WORK ORDER:
Scan the material below for the string "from". Report every line that has it.
==========
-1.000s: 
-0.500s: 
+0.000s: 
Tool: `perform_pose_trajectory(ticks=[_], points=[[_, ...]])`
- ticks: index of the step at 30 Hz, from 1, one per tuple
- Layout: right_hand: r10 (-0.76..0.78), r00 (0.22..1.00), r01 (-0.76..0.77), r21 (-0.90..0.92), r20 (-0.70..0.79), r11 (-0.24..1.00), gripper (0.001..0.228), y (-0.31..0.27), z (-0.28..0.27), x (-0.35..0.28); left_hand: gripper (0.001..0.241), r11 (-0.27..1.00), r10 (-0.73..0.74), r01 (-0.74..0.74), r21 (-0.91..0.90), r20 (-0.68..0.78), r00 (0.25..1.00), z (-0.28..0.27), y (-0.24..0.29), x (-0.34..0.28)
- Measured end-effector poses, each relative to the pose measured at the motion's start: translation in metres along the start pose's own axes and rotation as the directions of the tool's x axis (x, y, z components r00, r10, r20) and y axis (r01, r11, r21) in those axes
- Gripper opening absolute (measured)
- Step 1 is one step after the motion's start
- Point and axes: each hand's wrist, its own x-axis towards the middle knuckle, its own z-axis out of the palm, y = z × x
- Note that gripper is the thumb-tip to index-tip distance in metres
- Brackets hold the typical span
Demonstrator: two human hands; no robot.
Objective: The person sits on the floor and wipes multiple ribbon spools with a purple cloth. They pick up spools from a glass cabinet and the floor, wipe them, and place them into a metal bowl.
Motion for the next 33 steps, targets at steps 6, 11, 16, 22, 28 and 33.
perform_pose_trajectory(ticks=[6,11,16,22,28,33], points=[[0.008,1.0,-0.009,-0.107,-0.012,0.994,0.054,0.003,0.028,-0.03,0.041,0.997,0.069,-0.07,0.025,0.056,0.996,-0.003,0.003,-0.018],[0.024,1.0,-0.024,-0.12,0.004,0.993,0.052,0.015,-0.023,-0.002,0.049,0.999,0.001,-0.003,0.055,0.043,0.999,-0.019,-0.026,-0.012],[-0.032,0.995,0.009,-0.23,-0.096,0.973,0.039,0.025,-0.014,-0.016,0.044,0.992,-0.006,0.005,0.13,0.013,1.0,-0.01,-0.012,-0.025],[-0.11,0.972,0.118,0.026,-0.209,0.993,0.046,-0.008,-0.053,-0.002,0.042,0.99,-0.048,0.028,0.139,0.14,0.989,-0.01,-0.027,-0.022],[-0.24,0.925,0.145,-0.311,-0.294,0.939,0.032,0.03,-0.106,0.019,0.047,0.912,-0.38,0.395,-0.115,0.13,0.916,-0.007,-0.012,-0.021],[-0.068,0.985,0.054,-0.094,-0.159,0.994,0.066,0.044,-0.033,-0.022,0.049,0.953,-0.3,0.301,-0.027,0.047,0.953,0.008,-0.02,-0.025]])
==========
EXERCISE ANSWER:
- ticks: index of the step at 30 Hz, from 1, one per tuple
Objective: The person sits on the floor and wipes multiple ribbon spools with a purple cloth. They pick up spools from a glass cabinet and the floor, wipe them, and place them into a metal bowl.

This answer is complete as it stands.